As an admissions director, please know I’m not a therapist. But I do work in a world where I hear parents recount heartbreak after heartbreak, discovering their child is immersed in the worst possible scenarios – the unimaginable. As I seek to help parents find solutions, treatment, and resources to save their children, it’s helpful for them to get as much information as quickly as possible. This article will help you determine which treatment options may be available if your child has engaged in harmful sexual behavior. 

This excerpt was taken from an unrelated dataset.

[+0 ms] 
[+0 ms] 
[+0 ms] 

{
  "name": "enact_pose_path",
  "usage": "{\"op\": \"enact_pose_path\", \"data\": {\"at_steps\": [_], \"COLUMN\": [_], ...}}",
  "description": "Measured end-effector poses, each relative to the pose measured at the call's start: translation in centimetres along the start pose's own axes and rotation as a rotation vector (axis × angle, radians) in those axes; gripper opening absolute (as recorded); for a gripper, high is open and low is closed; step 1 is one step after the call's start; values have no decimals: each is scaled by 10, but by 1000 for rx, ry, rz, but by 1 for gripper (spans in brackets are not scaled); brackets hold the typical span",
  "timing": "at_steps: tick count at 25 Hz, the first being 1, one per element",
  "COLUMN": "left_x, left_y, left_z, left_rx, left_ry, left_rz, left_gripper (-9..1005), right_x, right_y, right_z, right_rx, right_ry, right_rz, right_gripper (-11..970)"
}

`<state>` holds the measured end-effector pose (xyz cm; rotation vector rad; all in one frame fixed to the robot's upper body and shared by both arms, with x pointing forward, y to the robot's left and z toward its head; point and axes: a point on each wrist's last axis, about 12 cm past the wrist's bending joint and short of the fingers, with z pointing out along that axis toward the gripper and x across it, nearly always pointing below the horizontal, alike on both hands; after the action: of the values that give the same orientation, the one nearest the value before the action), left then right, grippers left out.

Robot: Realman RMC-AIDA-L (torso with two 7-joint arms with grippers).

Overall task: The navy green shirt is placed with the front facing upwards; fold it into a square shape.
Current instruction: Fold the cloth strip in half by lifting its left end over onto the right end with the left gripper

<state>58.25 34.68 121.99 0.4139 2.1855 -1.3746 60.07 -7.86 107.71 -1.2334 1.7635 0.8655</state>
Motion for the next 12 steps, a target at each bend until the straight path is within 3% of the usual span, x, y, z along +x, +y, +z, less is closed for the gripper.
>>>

Note: This is Part 3 of a four part series. Be sure to check out Part 1 which helps prepare parents for what lies ahead and Part 2 which helps parents navigate the legal and reporting requirements.

The link between pornography and harmful sexual behavior

Exposure to pornography and hyper-sexualized content impacts the developmental growth and perspectives of a child. Children have brains that are growing, learning, and absorbing information and experiences at rapid rates. They go through enormous biological, cognitive, psychological and social changes while growing up.  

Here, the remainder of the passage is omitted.